* [PROBLEM DETAILS] Find the line containing "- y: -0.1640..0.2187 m", then output it and every line after it through the end of the listing below, exactly as written.
(DATA BLOCK begins)
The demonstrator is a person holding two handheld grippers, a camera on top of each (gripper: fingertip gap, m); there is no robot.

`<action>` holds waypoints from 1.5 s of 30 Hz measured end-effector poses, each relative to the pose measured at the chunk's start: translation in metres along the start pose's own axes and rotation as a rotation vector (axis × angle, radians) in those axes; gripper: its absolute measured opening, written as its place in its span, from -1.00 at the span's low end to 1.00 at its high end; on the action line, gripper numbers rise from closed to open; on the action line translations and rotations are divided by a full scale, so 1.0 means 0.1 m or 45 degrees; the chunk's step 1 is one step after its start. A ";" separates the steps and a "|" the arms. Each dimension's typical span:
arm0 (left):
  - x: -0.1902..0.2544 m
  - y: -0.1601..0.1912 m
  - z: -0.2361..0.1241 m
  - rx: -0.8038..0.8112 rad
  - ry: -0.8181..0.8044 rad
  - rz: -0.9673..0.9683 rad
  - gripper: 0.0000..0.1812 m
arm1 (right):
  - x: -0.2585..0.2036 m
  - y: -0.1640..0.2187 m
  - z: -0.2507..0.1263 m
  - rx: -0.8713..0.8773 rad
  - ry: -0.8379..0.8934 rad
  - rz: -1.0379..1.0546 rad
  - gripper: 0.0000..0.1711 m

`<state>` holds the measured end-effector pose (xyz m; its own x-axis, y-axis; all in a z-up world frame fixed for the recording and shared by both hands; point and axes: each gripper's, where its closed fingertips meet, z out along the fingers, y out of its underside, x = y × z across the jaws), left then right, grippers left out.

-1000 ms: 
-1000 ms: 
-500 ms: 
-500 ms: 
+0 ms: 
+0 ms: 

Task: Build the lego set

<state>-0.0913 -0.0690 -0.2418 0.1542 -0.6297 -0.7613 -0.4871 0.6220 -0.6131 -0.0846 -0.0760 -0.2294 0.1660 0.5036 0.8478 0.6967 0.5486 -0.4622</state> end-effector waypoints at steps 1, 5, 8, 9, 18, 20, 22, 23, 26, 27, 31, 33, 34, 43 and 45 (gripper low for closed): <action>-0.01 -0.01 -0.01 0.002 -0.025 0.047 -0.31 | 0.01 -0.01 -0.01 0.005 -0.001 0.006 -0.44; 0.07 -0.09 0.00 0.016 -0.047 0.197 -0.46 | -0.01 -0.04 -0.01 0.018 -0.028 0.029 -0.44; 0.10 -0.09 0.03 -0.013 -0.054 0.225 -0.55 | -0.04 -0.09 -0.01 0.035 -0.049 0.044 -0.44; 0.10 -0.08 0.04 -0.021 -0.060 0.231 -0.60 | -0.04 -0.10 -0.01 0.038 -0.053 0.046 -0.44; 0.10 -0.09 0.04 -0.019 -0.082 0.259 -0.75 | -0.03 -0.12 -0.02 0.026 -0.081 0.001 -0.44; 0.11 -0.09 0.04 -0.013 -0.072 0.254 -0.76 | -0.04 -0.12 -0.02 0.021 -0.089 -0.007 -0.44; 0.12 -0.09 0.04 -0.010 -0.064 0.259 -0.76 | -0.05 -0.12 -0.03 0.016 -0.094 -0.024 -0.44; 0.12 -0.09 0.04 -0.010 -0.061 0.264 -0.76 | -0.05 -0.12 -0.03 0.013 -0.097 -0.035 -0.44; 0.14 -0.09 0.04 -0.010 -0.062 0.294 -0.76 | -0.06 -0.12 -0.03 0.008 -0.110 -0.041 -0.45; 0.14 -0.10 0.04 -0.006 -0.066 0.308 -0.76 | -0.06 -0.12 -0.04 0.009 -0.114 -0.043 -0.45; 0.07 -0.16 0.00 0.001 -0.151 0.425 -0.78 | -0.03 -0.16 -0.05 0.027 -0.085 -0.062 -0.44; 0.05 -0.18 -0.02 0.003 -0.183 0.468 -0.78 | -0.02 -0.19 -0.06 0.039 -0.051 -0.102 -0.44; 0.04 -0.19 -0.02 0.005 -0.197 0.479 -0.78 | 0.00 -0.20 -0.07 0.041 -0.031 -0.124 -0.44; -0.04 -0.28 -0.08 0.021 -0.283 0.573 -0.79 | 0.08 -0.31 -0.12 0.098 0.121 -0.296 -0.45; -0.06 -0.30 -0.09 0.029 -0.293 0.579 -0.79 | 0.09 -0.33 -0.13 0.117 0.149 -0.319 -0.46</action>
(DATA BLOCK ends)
* [ANSWER FOR THE TASK]
  - y: -0.1640..0.2187 m
  - z: -0.2507..0.1263 m
  - rx: -0.8713..0.8773 rad
  - ry: -0.8379..0.8934 rad
  - rz: -1.0379..1.0546 rad
  - gripper: 0.0000..0.1711 m

`<state>` holds the measured end-effector pose (xyz m; its own x-axis, y-axis; all in a z-up world frame fixed for the recording and shared by both hands; point and axes: each gripper's, where its closed fingertips meet, z out along the fingers, y out of its underside, x = y × z across the jaws), left then right, grippers left out.

-1000 ms: 
-1000 ms: 
-500 ms: 
-500 ms: 
+0 ms: 
+0 ms: 

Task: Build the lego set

<state>-0.0913 -0.0690 -0.2418 0.1542 -0.6297 -0.7613 -0.4871 0.6220 -0.6131 -0.0846 -0.0760 -0.2294 0.1660 0.5036 0.8478 0.6967 0.5486 -0.4622</state> end-effector waypoints at steps 1, 5, 8, 9, 18, 20, 22, 23, 26, 27, 31, 33, 34, 43 and 45 (gripper low for closed): <action>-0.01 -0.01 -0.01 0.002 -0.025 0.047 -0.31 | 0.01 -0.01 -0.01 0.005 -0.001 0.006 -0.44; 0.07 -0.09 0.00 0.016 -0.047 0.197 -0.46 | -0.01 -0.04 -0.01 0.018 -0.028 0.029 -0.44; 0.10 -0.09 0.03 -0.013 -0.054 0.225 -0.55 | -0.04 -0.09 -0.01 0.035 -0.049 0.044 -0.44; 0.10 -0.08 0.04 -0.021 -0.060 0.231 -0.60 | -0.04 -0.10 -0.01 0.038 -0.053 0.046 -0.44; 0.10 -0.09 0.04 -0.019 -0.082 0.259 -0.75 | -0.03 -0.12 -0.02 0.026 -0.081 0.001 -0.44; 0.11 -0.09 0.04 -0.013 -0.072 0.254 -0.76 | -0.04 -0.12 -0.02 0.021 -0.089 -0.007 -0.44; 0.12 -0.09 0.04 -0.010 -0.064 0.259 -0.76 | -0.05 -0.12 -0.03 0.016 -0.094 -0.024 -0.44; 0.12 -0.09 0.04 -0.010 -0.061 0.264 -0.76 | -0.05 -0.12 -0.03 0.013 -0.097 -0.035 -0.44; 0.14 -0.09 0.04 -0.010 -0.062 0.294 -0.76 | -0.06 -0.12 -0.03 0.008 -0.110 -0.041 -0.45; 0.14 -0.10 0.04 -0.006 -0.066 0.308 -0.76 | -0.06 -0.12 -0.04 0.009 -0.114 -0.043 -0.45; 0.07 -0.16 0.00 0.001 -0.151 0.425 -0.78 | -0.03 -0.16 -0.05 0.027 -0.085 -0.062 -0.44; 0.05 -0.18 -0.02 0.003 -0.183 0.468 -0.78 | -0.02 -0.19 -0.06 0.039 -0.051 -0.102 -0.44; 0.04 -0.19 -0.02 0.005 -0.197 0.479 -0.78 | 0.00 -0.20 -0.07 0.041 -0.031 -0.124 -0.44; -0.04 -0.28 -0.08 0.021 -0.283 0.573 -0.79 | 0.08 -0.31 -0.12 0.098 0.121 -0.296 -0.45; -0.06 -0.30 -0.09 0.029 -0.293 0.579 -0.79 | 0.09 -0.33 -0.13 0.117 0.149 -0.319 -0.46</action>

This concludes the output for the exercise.